Image: The Boar
Image: The Boar

Students “misled” by rankings and TEF, says Royal Statistical Society

The Royal Statistical Society (RSS) says that students are being “misled” by university rankings due to the faulty Teaching Excellence Framework (TEF).

In a letter addressed to the UK Statistics Authority (UKSA), RSS – which “promotes statistics, data and evidence for the public good” – states that TEF “is not meeting the standards of trustworthiness, quality and value that the public might expect”.

The RSS has thus called for an Independent Review of TEF, which “does not adhere to, or transgresses” the UKSA’s Code of Practice, seen by how uncertainty is handled “coherently and consistently, nor communicated clearly”.

Uncertainty is also “higher for subject-level assessment than for provider-level assessment”. Thus, the Gold, Silver and Bronze TEF awards are inaccurate.

Moreover, different institutions have disparate standards and benchmarking for distributing TEF awards. The RSS stated: “Statistically, TEF Gold at one institution can not necessarily be compared with TEF Gold awarded to another.”

TEF benchmarking also bears the potential of considering “factors other than teaching quality”. “Small sample sizes, missing and non-reportable data and categorical data” further invalidate TEF.

Regarding “institutional game-playing”, RSS asked: “What explicit, practical, steps are being taken to detect and prevent gaming of TEF?”

Citing issues such as the “look-elsewhere effect”, “lack of consideration of time effects” and “multivariate assessment”, they further questioned: “Fundamentally, do the metrics input to TEF measure quality of teaching?

“Do the provider submissions measure teaching quality? We are sceptical. There may be some distant indirect association, but what robust research been carried out to assess this?”

We are concerned that the TEF is not reliable enough to bear the weight of this and could be misleading young people making important life choices about where to study

– Professor Deborah Ashby

“Alternatives might be to rename TEF (to remove ‘teaching excellence’), or actually carry out some evaluation of teaching quality (which would be expensive),” they suggested.

British statistician and Imperial College London Professor Deborah Ashby commented: “Many prospective university students rely on these rankings to help inform their choices about where to study.

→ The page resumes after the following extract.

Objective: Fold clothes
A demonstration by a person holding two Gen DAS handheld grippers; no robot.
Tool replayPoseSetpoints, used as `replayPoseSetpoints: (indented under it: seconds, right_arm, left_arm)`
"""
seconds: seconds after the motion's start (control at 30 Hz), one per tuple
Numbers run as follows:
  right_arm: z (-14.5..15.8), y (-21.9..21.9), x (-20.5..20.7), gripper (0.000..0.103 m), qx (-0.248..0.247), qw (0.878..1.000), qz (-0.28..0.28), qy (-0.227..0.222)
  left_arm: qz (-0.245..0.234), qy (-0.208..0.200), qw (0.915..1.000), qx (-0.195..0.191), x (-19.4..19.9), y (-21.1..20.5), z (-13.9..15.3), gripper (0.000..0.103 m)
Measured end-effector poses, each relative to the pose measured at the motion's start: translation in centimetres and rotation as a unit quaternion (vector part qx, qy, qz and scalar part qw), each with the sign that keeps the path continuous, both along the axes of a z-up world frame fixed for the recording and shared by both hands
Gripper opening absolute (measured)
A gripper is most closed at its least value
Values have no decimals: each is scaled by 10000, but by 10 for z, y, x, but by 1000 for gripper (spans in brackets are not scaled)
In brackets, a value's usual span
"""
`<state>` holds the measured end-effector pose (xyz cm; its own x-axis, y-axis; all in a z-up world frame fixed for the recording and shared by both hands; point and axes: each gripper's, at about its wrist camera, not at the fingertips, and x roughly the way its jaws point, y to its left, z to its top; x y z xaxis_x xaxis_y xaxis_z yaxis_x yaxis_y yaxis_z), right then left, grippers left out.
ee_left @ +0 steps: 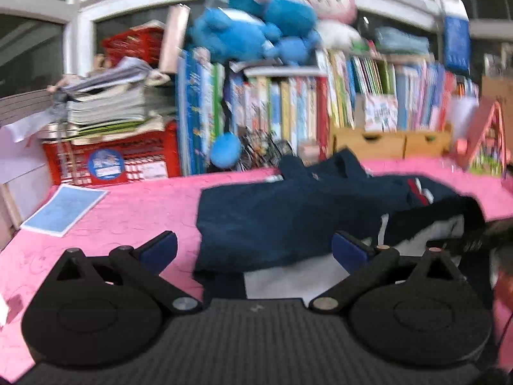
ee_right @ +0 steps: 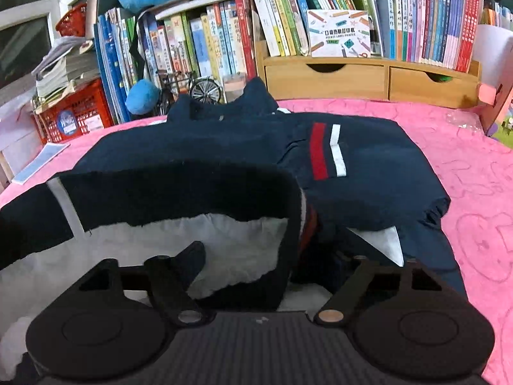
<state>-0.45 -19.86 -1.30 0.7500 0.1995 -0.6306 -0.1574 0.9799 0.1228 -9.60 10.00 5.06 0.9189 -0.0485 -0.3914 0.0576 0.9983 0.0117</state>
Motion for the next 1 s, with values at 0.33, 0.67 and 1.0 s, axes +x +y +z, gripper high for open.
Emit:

“We are concerned that the TEF is not reliable enough to bear the weight of this and could be misleading young people making important life choices about where to study.”

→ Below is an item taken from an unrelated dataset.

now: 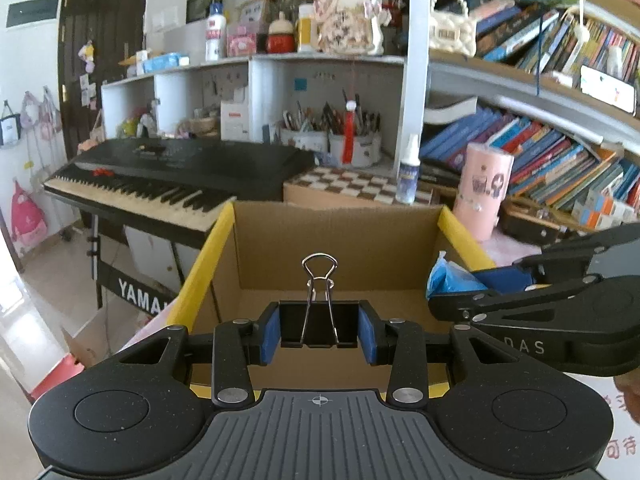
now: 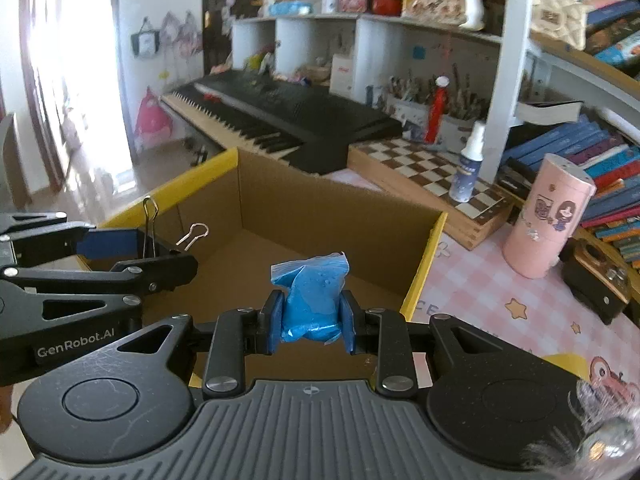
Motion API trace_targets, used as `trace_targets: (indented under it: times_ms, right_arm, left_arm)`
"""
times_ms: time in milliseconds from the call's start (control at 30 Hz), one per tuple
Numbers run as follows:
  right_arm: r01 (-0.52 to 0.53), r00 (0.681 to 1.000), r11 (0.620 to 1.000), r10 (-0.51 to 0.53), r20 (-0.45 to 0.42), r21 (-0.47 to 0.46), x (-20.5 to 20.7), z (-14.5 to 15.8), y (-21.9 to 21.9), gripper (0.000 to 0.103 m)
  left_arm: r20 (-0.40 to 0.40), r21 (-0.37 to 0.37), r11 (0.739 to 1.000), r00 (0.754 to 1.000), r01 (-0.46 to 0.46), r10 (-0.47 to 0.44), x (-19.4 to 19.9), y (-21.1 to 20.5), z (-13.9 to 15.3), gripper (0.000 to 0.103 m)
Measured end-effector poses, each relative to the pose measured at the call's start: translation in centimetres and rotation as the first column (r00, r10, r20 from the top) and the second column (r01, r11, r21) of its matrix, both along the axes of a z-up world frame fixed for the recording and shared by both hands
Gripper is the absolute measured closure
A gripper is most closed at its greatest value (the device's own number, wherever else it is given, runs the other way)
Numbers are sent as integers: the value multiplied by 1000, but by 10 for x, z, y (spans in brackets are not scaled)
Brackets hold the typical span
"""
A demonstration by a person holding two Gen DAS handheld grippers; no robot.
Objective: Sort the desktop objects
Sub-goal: 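Open the left tool to drop the clip while the right tool releases the bag into the box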
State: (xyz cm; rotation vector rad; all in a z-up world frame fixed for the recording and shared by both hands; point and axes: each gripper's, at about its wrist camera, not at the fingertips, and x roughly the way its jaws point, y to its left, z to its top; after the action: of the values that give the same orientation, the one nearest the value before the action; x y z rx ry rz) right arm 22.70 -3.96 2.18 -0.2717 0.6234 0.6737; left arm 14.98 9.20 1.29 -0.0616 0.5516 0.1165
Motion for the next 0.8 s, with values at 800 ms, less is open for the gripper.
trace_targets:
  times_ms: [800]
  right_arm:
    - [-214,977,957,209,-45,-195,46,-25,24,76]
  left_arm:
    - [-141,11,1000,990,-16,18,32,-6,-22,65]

The RSS furthered that “thousands of students who use TEF to guide their university choices are being misled” due to two key issues, namely transparency and hypothesis testing.

They stated that “there is no complete, transparent description of how the TEF awards are made – especially in relation to the process by which statistical information and flags are provided to the TEF panels”.

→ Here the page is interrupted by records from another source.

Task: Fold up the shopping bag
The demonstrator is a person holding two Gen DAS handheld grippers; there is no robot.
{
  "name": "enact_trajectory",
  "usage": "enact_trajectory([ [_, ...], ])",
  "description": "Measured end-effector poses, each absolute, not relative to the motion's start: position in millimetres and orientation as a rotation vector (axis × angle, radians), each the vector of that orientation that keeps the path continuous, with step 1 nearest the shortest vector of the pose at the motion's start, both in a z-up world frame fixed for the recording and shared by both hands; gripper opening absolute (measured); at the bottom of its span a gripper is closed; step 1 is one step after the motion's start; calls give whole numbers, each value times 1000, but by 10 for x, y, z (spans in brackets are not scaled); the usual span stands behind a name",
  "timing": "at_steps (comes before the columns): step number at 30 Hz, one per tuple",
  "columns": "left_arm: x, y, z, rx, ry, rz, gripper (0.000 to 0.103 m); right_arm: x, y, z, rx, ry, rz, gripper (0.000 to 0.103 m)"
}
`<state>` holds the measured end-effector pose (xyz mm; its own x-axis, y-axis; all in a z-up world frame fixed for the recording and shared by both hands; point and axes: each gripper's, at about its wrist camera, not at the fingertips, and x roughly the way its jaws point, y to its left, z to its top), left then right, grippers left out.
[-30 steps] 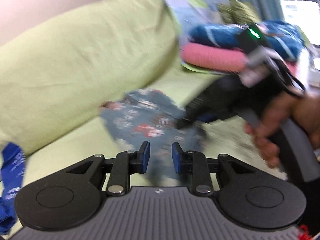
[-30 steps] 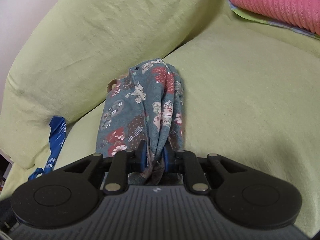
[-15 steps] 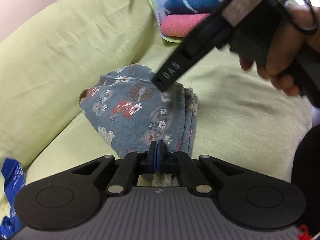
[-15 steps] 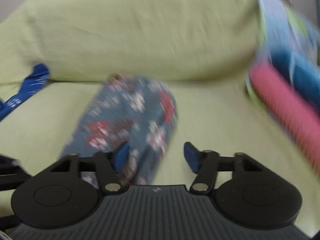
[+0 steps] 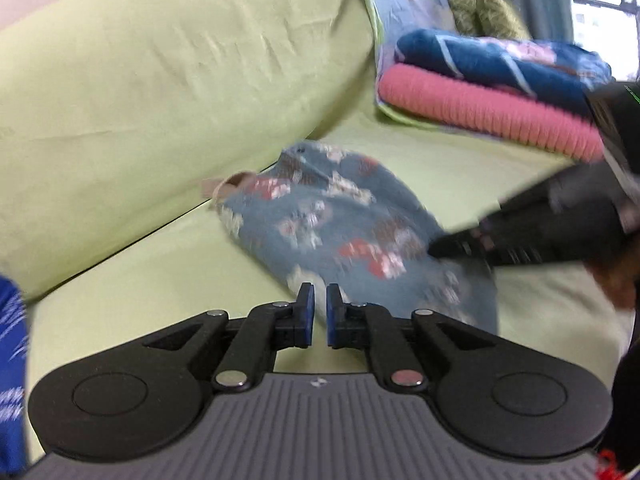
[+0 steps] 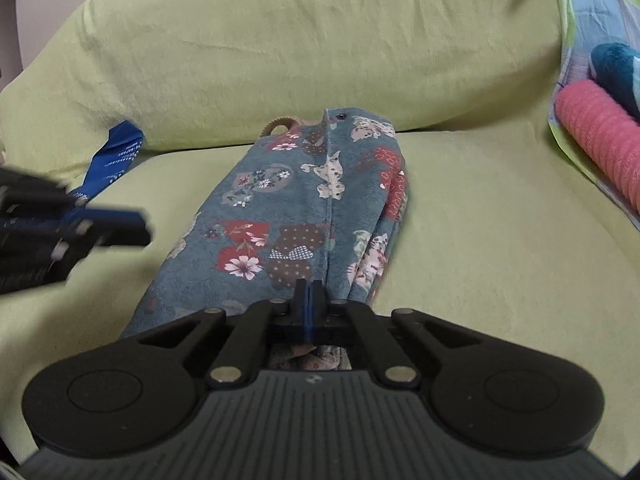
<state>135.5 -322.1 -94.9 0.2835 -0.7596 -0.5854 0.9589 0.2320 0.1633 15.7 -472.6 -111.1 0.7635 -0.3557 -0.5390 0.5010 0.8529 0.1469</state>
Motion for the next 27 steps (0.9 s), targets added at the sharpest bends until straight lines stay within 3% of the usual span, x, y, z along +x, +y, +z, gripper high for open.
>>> enact_trajectory([
  [3,1582,-3512,-1158,616,472,-1308,2,113,-4738,-1135,337,499,-475,0],
  [16,2497,-4629,-1384,666,424,-1146,1,80,-4798,-1139,389,484,-474,0],
  [21,2155,-4507,-1244,735,395,-1111,1,105,-4741,-1124,363,499,-490,0],
  [25,1771,-3936,-1008,589,433,-1196,1,109,-4747,-1121,385,503,-497,0],
  [27,1556,-3686,-1023,576,458,-1224,9,108,-4746,-1120,399,505,-502,0],
])
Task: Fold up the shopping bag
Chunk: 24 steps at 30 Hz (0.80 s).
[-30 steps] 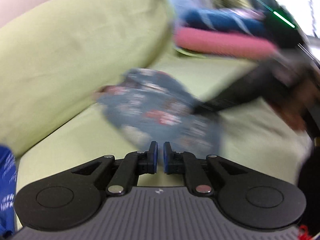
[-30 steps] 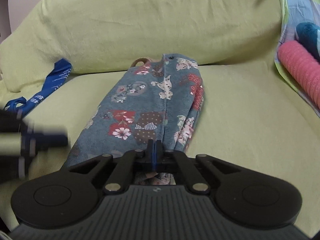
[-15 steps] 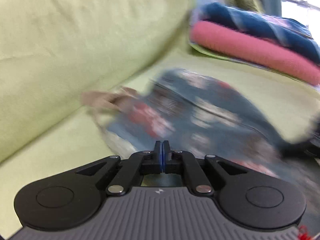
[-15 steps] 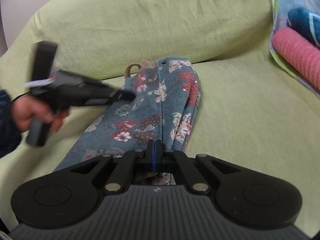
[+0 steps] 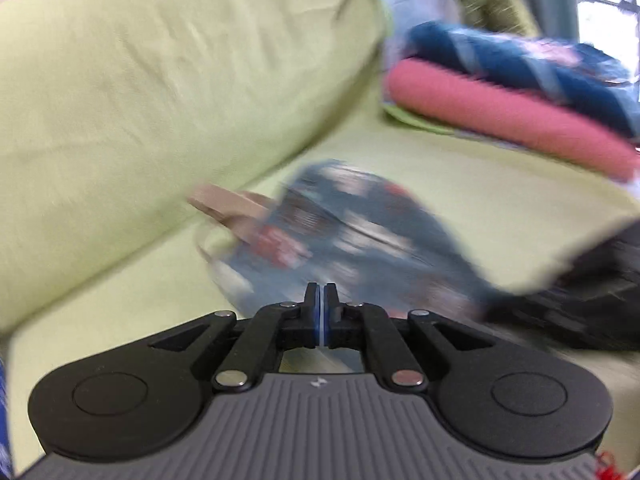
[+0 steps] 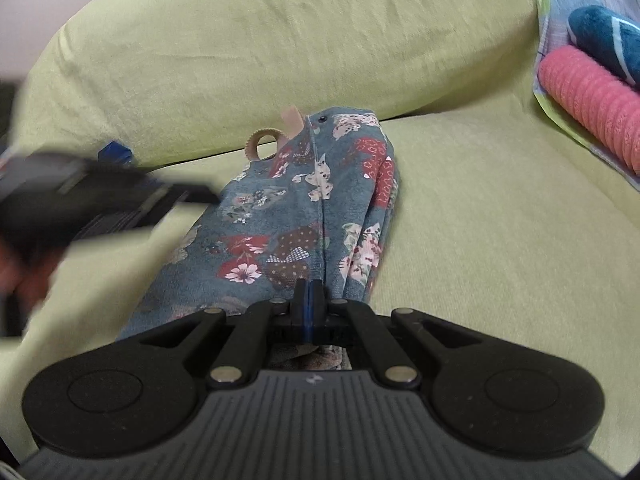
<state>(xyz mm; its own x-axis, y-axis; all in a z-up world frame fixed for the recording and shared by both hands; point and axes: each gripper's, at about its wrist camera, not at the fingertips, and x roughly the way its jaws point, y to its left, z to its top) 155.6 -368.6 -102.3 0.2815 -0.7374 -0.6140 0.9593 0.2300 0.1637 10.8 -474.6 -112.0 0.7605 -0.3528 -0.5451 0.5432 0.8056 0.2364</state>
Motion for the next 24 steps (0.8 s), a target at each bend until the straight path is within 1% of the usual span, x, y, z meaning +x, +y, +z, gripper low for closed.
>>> enact_trajectory([
  [2,1493,-3582,-1099,597,490,-1186,9,107,-4735,-1124,399,505,-504,0],
  [4,1574,-3497,-1103,562,518,-1140,10,108,-4723,-1127,394,504,-506,0],
  [5,1671,-3481,-1080,533,539,-1111,13,111,-4721,-1127,394,504,-509,0],
  [6,1819,-3489,-1034,494,566,-1078,21,110,-4722,-1123,403,505,-512,0],
  [7,1968,-3490,-989,453,583,-1046,26,107,-4733,-1120,422,505,-514,0],
  [8,2137,-3513,-946,409,602,-1027,35,102,-4752,-1118,443,503,-515,0],
  [9,2302,-3574,-917,376,625,-1022,37,100,-4767,-1117,455,504,-513,0],
  [12,2737,-3812,-900,307,691,-1024,38,100,-4797,-1114,464,510,-501,0],
  [14,2998,-4024,-969,289,744,-1042,44,97,-4829,-1105,477,516,-487,0],
  [18,3465,-4391,-1240,188,883,-1065,44,67,-4919,-1112,520,517,-447,0],
  [19,3540,-4421,-1289,149,906,-1089,43,60,-4932,-1116,524,517,-438,0],
  [20,3599,-4447,-1326,122,920,-1113,28,57,-4946,-1122,526,516,-429,0],
  [21,3653,-4505,-1359,115,915,-1129,9,55,-4950,-1126,523,516,-421,0],
  [24,3749,-4690,-1338,205,810,-1139,5,60,-4948,-1128,502,522,-405,0],
])
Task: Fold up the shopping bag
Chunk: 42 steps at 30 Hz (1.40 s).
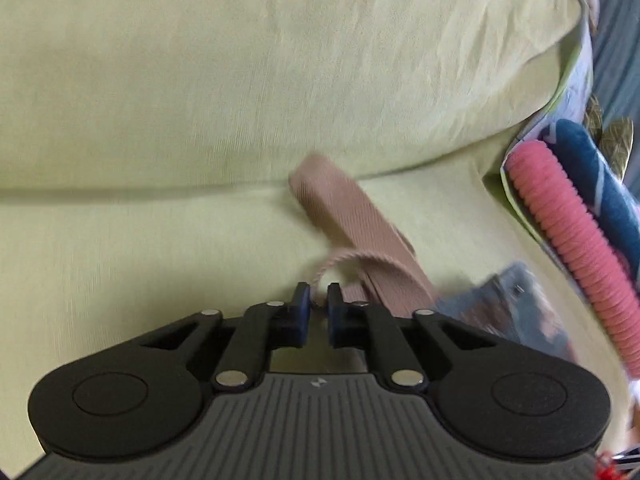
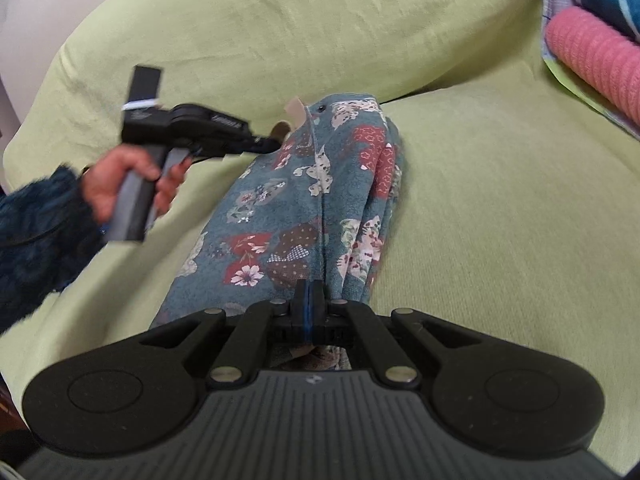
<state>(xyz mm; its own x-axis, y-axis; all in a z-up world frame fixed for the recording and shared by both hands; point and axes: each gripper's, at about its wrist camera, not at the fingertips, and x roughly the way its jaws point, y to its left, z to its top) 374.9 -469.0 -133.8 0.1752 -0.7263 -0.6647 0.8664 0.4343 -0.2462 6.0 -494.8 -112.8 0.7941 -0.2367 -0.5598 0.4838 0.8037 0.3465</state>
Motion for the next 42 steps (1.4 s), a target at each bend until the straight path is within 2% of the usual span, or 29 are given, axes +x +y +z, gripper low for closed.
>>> enact_trajectory([
  [2,3687,-4867,-1234,382,621,-1159,6,63,-4936,-1130,486,524,-400,0],
  [4,3488,-5073,-1146,632,355,-1186,10,71,-4918,-1126,469,526,-401,0],
  [6,3258,-5191,-1112,816,20,-1132,0,78,-4902,-1127,460,528,-404,0],
  [8,3111,-5216,-1067,897,-332,-1000,0,73,-4905,-1136,467,526,-405,0],
  [9,3094,-5217,-1041,916,-442,-947,0,74,-4900,-1135,465,527,-406,0],
  [10,3108,-5224,-1025,946,-479,-933,0,80,-4895,-1133,462,528,-408,0],
  [11,3148,-5238,-1027,985,-449,-941,9,85,-4896,-1135,464,527,-408,0],
  [13,3241,-5198,-1048,1031,-274,-1000,13,86,-4903,-1137,472,525,-408,0],
  [16,3439,-4966,-959,824,126,-1083,27,83,-4909,-1142,484,520,-409,0],
  [17,3511,-4844,-918,702,243,-1085,48,82,-4911,-1144,488,517,-409,0],
  [18,3587,-4715,-887,572,357,-1089,60,81,-4912,-1147,492,515,-409,0],
  [21,3808,-4503,-937,264,671,-1115,63,75,-4927,-1160,512,508,-408,0],
  [23,3871,-4620,-1079,299,810,-1084,59,82,-4921,-1159,512,508,-412,0],
  [25,3819,-4838,-1241,481,792,-1039,53,97,-4901,-1154,501,512,-419,0],
  [26,3820,-4941,-1306,529,790,-1031,41,102,-4893,-1153,496,514,-422,0],
  [27,3850,-5032,-1354,536,799,-1031,37,102,-4892,-1153,495,514,-423,0],
  [30,3934,-5354,-1384,499,760,-1003,35,103,-4903,-1158,499,513,-422,0],
  [32,3935,-5575,-1360,485,706,-1009,30,107,-4908,-1159,499,513,-421,0],
  [37,3756,-5782,-1249,563,618,-1034,35,108,-4912,-1161,499,514,-422,0],
  [42,3683,-5306,-1160,757,529,-909,50,117,-4899,-1156,501,519,-435,0],
])
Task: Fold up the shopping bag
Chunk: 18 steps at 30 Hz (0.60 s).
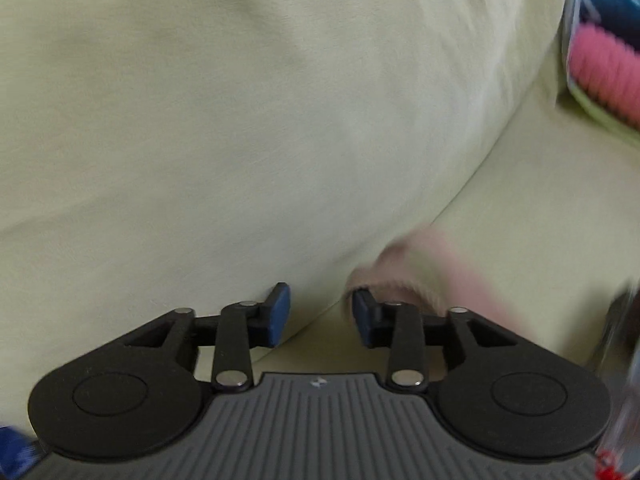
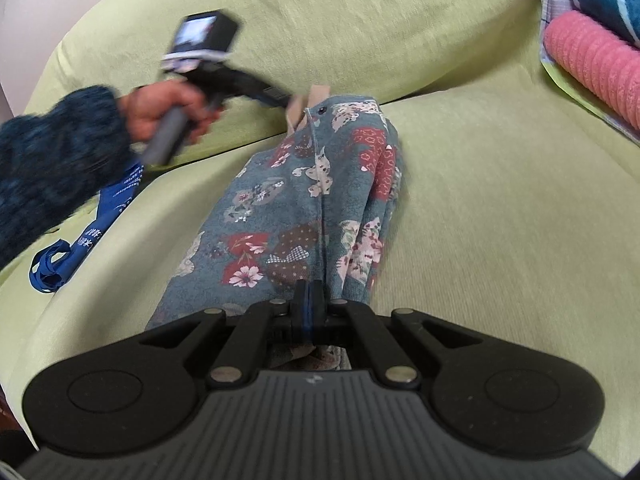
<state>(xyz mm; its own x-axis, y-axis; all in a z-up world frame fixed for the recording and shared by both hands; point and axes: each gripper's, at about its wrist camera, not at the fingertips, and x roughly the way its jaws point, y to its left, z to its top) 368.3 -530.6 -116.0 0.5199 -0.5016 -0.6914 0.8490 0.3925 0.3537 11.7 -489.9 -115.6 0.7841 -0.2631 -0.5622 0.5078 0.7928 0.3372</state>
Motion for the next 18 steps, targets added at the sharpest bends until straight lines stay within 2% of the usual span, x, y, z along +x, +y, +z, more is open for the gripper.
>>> enact_trajectory([
  [4,3579,-4559,-1025,741,583,-845,51,124,-4889,-1159,504,519,-447,0],
  [5,3409,-4366,-966,720,574,-870,46,124,-4884,-1160,503,519,-449,0],
  [8,2760,-3794,-823,657,551,-1003,46,112,-4891,-1170,521,513,-453,0],
  [13,1797,-3252,-914,508,673,-1031,47,178,-4873,-1097,494,567,-466,0],
  [15,1639,-3064,-950,410,763,-1031,43,200,-4931,-1059,524,596,-461,0],
  [18,1441,-2963,-856,351,746,-1075,43,243,-5045,-982,568,657,-439,0],
])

Furthermore, they believe that “all the TEF awards made so far have been based on seriously flawed inputs and that, because of this, all TEF awards made to date are invalid”.

The RSS summarised: “There is a real risk that the latest consultation’s statistically inadequate approach will lead to distorted results, misleading rankings and a system which lacks validity and is unnecessarily vulnerable to being ‘gamed’.”

The letter concludes by asking the Office for Statistics Regulation (OSR) to “consider the validity of the TEF, and to rule on whether TEF does actually provide the public with information which is trustworthy, of high quality and value”.

To rectify TEF’s existing problems, RSS suggested a routinely, transparent reporting and clear explanation of data and statistics, tracking time effects by seeing how students find the university after enrolling, and producing nationally and internationally approved guidelines.